- **Task directions**: When you reach the line containing "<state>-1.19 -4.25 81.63" in the entries below, begin reproducing lines exactly, and stop once the line containing "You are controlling" is done.

Excerpts from a dataset
· · ·

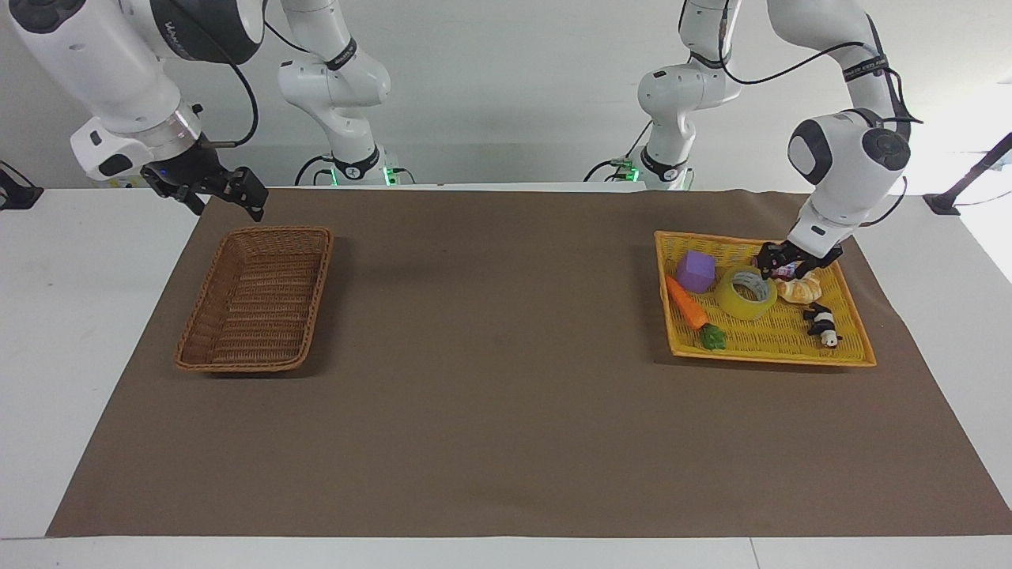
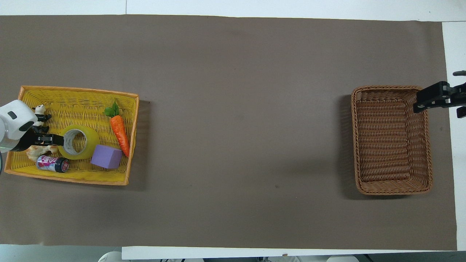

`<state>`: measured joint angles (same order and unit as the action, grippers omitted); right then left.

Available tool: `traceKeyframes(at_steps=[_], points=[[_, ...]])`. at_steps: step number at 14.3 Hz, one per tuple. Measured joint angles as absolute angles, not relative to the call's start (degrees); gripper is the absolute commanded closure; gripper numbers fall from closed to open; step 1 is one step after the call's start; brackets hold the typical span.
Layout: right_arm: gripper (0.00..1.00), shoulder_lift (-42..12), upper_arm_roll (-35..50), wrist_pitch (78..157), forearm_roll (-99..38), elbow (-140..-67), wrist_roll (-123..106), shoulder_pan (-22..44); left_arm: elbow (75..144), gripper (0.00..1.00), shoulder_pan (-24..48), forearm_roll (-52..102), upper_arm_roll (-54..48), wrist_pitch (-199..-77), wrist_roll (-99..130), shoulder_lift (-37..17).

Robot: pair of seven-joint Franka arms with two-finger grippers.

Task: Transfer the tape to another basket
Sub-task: 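Lower the left gripper into the yellow basket onto the yellow tape roll, then grasp the tape roll rim with the left gripper and lift it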

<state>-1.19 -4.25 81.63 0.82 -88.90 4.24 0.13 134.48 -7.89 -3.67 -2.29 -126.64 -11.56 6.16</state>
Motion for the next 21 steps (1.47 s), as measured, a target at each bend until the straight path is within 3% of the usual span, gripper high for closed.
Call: traceKeyframes(at_steps=[4,11,13,14,19,21], points=[[0.01,-1.19,-4.25,81.63,0.82,-88.9,4.24,0.13,137.15,0.33,-7.93,-3.67,-2.32,-131.48,-13.56,4.54],[0.0,-1.19,-4.25,81.62,0.82,-88.9,4.24,0.13,139.2,0.6,-7.85,-3.67,-2.5,-134.07,-14.03,2.36],[0.01,-1.19,-4.25,81.63,0.82,-88.9,4.24,0.13,139.38,0.91,-7.84,-3.67,-2.57,-134.49,-14.05,1.56],[0.01,-1.19,-4.25,81.63,0.82,-88.91,4.24,0.13,139.35,1.0,-7.87,-3.67,-2.51,-135.11,-14.05,1.24],[0.01,-1.19,-4.25,81.63,0.82,-88.91,4.24,0.13,137.92,1.0,-7.85,-3.67,-2.52,-134.31,-16.26,0.83],[0.01,-1.19,-4.25,81.63,0.82,-88.91,4.24,0.13,133.29,1.0,-7.6,-3.67,-2.68,-128.88,-16.74,0.43]])
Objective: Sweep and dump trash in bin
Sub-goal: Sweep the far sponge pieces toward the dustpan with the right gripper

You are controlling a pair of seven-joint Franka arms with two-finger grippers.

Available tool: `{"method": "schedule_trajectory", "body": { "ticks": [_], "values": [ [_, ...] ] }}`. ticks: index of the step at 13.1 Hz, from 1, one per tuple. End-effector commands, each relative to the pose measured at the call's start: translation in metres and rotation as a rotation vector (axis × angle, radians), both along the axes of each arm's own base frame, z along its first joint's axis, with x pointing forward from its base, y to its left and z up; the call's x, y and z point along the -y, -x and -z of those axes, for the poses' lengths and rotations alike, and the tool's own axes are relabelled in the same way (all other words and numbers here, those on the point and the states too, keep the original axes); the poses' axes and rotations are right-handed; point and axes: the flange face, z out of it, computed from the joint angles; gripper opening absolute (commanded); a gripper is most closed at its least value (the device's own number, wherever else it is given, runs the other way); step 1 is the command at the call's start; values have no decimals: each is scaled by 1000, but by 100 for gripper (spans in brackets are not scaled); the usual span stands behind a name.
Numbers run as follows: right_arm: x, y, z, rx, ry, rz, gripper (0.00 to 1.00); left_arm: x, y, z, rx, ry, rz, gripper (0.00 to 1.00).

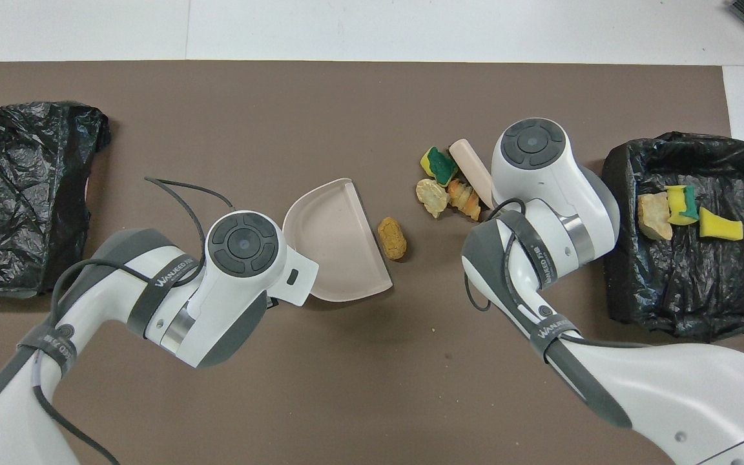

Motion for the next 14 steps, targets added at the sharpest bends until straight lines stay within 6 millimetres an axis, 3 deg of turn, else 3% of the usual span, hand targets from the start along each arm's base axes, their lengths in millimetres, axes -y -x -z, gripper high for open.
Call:
{"method": "schedule_trajectory", "body": {
  "ticks": [1,4,9,14],
  "values": [
    [-32,12,0,-3,-13,19,0,-5,7,-5,16,-8,-18,0],
    [-60,32,6,-36,-51,55,0,-5,7,-4,14,-10,-20,0],
    [-106,86,9,-81,-74,2,0,-7,6,-4,22,-9,-66,0],
    [-164,121,-2,-121,-174,125,0,-6,6,-4,21,-8,-64,0]
  ]
}}
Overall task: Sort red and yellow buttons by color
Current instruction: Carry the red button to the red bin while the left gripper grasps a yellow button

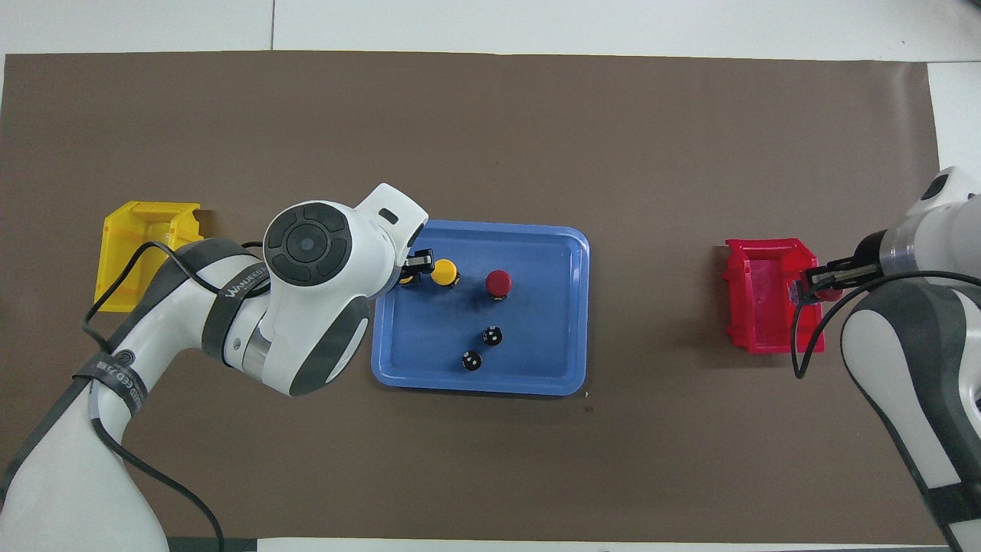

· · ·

- **Written response**:
<state>-1.19 -4.25 81.63 0.82 -88.90 4.24 0.13 134.48 -7.89 -3.67 -2.29 -126.64 -11.56 6.16</state>
Motion for the next 21 steps (1.47 s), as measured, a target at each bend until the straight path is within 3% of the usual span, gripper high for closed.
Call: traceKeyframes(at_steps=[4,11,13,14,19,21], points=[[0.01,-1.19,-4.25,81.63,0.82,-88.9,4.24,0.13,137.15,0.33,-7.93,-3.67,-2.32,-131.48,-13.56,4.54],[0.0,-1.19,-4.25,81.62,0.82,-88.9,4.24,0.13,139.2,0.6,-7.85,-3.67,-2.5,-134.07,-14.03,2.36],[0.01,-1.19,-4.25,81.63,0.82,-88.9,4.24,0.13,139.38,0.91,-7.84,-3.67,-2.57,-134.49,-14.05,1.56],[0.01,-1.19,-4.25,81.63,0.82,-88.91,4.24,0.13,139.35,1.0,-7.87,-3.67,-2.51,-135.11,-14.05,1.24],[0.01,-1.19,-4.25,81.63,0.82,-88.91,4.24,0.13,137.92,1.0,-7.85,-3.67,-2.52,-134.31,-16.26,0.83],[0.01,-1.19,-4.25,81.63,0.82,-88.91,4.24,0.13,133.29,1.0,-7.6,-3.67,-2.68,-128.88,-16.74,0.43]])
Objective: Sweep and dump trash in bin
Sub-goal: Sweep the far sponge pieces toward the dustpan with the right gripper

You are controlling a pair of seven-joint Franka arms with two-finger grippers.

As written, the answer is complete.